[DATA PROVIDED]:
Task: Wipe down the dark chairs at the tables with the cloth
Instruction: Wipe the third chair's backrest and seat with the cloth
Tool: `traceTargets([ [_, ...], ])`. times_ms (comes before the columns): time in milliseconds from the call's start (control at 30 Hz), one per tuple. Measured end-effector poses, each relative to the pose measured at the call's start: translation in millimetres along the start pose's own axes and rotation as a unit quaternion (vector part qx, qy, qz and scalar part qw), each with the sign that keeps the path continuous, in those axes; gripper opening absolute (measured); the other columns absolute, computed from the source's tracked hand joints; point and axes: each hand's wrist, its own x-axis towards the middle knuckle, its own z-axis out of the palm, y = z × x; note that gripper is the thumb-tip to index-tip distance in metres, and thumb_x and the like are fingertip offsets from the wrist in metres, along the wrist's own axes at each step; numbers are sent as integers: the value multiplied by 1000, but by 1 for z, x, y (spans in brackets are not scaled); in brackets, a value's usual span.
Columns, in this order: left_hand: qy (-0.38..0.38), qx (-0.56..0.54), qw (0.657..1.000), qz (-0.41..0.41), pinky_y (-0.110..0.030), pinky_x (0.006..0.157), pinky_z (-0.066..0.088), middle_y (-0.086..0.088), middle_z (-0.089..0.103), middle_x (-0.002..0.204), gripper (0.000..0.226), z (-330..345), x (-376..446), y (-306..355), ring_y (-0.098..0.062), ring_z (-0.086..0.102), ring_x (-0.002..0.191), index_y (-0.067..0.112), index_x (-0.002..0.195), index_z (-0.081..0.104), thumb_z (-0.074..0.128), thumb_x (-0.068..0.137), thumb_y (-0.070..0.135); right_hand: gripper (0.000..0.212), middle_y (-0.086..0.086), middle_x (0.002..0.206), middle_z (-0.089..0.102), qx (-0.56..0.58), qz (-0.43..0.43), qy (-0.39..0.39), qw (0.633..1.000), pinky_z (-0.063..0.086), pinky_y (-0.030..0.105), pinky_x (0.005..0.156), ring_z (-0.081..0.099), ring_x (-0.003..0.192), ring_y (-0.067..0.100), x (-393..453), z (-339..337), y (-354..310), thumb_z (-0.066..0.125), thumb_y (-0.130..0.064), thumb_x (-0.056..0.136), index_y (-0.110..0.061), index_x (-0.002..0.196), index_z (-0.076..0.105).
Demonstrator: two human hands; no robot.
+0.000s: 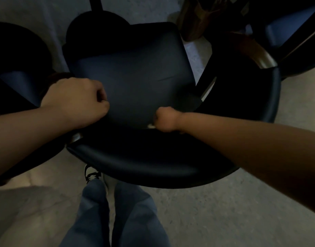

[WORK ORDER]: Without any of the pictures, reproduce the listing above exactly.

[SOLVED EXERCISE]:
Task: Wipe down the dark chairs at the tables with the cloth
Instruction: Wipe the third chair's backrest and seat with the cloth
Tool: `traceTargets([ [_, ...], ])`. times_ms (comes before the columns): time in milliseconds from the call's start (control at 30 Hz), one per tuple. Measured end-effector poses, each relative to the pose measured at the call's start: translation in millimetres along the start pose's own axes and rotation as a unit quaternion (vector part qx, qy, qz and scalar part qw), each with the sign that keeps the path continuous, in those axes; gripper opening absolute (measured); the other columns absolute, computed from the source's tracked hand joints; point and axes: each hand's wrist, its own x-axis towards the middle knuckle, its own z-axis out of the palm, y = z × x; note that gripper is the thumb-tip to index-tip distance in metres, and thumb_x and the like are fingertip offsets from the wrist in metres, along the wrist's own axes at each step; numbers are sent as integers: the value multiplied by 1000, but by 1 for z, x, y (spans in brackets are not scaled); in brackets, a value's usual span.
Columns, in this order: left_hand: qy (-0.38..0.38), qx (-0.56..0.54), qw (0.657..1.000), qz (-0.41..0.41), pinky_y (-0.110..0.030), pinky_x (0.006..0.157), pinky_z (-0.066..0.088), middle_y (-0.086..0.088), middle_z (-0.089..0.103), middle_x (-0.002..0.204), gripper (0.000..0.226), z (-330..345), x (-376..446), y (-306..355), ring_y (-0.098..0.062), ring_z (-0.086..0.102), ring_x (-0.002..0.191), index_y (-0.067..0.112), index_x (-0.002..0.195), index_z (-0.081..0.104), thumb_z (-0.074..0.128), thumb_x (-0.068..0.137), thumb_y (-0.070..0.135); right_hand: gripper (0.000..0.212), middle_y (-0.086..0.086), middle_x (0.002..0.206), middle_z (-0.089..0.102), qx (-0.56..0.58), qz (-0.43..0.43), qy (-0.39..0.39), qw (0.633..1.000), pinky_z (-0.063..0.086), pinky_y (-0.030..0.105), pinky_x (0.005..0.156), ring_z (-0.081..0.099), ring_x (-0.003..0.192), ring_y (-0.067..0.100), x (-393..453), z (-339..337), y (-354..310), thumb_z (-0.066..0.125), thumb_y (-0.130..0.064), thumb_x (-0.056..0.136), index_y (-0.110..0.061), index_x (-0.002..0.196), index_z (-0.076..0.105).
Demonstrator: two human hands; no robot.
+0.000s: 

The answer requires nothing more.